Может возникнуть вопрос: если Чехов «децентрализует» систему образов в своей третьей пьесе, почему же он все-таки ее называет именем этого персонажа, а не другого? Почему «Лешему» дано такое предпочтение?
Тут мы сталкиваемся со второй важной особенностью пьесы, в которой также наметились черты будущего, зрелого Чехова-драматурга. За «Лешим» — лесное царство, полуреальное, полусказочное, легендарное. В названии пьесы просвечивает образная символика.
Леший — Михаил Хрущов выступает в защиту лесов («Все русские леса трещат от топоров, гибнут миллиарды деревьев... <...> Когда я сажаю березку и потом вижу, как она зеленеет и качается от ветра, душа моя наполняется гордостью от сознания, что я помогаю богу создавать организм»).
Само слово «леший», происходящее от слова «лес», — никак не синоним деловому «лесник» или «лесничий».
Михаил Львович — не просто «представитель» леса, он страждущий дух лесного царства. Лес для него символ добра, первозданной красоты, всего того, что уничтожает людская жестокость.
Возникает образное сравнение, оно проведено сквозь пьесу: люди губят леса, — и люди губят друг друга.
«Вот как сказал сейчас Леший, — с горечью говорит Елена Андреевна, — все вы безрассудно губите леса, и скоро на земле ничего не останется; точно так вы безрассудно губите человека, и скоро по вашей милости на земле не останется ни верности, ни чистоты, ни способности жертвовать собой».
В первых произведениях Чехова-драматурга едва намечались сквозные образные мотивы. В «Безотцовщине» мы такого лейтмотива не найдем, само это слово, «безотцовщина», — скорее тема, нежели повторяющийся образ. В «Иванове» более отчетливо звучат образные мотивы — «совиное гнездо», «кружовенное варенье» Зюзюшки. В «Лешем» впервые образный мотив оформился, он как бы предварен заглавием.
«Скоро все съедят друг друга... Леса спасает Леший, а людей некому спасать», — жалуется Елена Андреевна. «Вы, господа, называете меня Лешим, — говорит Михаил Львович в финале — но ведь не я один, во всех вас сидит леший, все вы бродите в темном лесу и живете ощупью». И дальше: «Во мне сидит леший, я мелок, бездарен, слеп...»
Слово «леший» переливается в пьесе разными значениями: это и нечто поэтическое — и темное, дремучее.

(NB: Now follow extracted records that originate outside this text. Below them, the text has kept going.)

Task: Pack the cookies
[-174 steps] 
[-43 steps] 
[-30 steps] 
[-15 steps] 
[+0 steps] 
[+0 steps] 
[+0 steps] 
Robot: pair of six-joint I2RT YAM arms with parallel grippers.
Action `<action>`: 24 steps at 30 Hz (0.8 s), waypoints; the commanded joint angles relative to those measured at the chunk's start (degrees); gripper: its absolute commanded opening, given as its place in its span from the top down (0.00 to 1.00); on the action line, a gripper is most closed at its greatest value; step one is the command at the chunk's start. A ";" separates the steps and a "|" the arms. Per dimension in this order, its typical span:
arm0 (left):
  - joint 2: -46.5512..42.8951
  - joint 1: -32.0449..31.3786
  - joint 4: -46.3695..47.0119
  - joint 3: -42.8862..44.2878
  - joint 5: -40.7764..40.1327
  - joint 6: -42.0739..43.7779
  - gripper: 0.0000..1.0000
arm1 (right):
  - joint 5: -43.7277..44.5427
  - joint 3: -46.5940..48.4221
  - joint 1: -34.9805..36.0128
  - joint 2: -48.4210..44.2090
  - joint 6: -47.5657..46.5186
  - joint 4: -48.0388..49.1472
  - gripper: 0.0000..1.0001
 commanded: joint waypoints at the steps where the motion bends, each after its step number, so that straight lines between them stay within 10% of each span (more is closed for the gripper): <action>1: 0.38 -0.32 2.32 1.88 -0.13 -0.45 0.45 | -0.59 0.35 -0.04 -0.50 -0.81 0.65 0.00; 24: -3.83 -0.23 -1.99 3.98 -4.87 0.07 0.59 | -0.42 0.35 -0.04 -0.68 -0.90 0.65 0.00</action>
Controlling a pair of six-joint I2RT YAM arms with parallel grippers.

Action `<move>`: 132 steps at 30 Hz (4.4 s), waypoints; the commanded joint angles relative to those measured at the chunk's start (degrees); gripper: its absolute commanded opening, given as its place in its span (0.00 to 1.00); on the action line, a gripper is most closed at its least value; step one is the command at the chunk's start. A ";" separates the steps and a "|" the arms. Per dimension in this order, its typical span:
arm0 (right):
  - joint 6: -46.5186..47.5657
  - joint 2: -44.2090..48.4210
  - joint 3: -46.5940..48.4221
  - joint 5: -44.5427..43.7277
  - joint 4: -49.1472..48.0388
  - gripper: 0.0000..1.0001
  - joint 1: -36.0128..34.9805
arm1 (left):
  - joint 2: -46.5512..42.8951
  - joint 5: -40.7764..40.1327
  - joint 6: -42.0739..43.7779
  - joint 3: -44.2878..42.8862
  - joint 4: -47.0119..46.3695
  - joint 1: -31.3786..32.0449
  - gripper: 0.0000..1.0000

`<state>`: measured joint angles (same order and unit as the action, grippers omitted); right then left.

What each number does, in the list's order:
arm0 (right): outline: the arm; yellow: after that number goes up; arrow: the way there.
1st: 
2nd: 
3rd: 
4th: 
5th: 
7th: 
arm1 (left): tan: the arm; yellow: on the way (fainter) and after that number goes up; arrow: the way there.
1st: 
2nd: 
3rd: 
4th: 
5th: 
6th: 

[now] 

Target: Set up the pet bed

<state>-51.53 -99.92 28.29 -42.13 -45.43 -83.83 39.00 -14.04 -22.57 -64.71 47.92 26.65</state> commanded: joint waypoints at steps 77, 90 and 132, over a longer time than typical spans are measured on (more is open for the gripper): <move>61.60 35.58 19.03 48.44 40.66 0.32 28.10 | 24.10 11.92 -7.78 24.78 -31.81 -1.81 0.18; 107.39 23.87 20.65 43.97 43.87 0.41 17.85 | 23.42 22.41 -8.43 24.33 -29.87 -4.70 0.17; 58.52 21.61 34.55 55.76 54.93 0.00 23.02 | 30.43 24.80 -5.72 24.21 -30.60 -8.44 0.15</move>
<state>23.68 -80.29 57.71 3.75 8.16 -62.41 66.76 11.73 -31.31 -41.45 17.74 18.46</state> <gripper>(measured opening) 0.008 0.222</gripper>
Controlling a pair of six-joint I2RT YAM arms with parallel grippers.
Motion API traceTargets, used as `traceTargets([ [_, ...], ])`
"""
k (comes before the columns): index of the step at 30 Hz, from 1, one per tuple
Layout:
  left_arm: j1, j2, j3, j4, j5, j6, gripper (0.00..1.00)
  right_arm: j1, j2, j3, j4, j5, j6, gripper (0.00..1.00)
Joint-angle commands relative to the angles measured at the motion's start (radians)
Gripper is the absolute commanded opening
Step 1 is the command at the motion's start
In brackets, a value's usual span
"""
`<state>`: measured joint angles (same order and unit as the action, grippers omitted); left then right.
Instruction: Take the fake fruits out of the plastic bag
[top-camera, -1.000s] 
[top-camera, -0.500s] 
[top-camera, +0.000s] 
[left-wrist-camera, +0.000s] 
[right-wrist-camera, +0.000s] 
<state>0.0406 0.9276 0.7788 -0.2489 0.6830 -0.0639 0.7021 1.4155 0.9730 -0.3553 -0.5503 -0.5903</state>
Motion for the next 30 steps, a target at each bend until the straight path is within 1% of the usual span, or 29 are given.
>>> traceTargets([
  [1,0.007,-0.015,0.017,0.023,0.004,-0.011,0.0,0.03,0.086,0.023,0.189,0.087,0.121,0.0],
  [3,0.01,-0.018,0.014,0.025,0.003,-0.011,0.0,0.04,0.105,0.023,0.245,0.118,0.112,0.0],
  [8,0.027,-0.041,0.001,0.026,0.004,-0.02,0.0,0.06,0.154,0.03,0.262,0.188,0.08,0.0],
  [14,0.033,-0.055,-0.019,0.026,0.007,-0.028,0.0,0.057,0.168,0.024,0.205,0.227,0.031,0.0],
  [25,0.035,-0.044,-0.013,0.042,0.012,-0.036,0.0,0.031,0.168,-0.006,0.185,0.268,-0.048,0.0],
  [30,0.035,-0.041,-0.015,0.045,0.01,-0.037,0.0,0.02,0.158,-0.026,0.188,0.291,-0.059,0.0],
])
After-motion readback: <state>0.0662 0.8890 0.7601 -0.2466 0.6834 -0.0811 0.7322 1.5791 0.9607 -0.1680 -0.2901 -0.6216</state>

Есть в развитии этого мотива и некоторая аллегоричность, известная построенность и подчеркнутая сопоставленность двух рядов — лес и люди. Например: «...нег людей, которые выводили бы нас из этого темного леса, исправляли бы то, что мы портим...»
И, наверное, эта аллегорическая назидательность связана с той ролью «сентенций», о которой шла речь. Однако при всем при том Чехов намечал здесь тип пьесы с образным заглавием, который в зрелые годы будет представлен «Чайкой» и «Вишневым садом».
Конец 80-х годов — напряженнейшая пора в развитии Чехова, которую сам он называл «форсированным маршем». Именно в эту пору автор «Лешего» делает два важных открытия: он преодолевает единодержавие героя (хотя сохраняет важную роль центрального события-поступка — выстрела Жоржа Войницкого; затем, в «Дяде Ване», эта роль главного события будет снята) и вместе с тем ищет новые формы образно-символического скрепления разнопланового материала.
И здесь молодой драматург опирался на опыт предшественников, на драматургию Пушкина и Островского.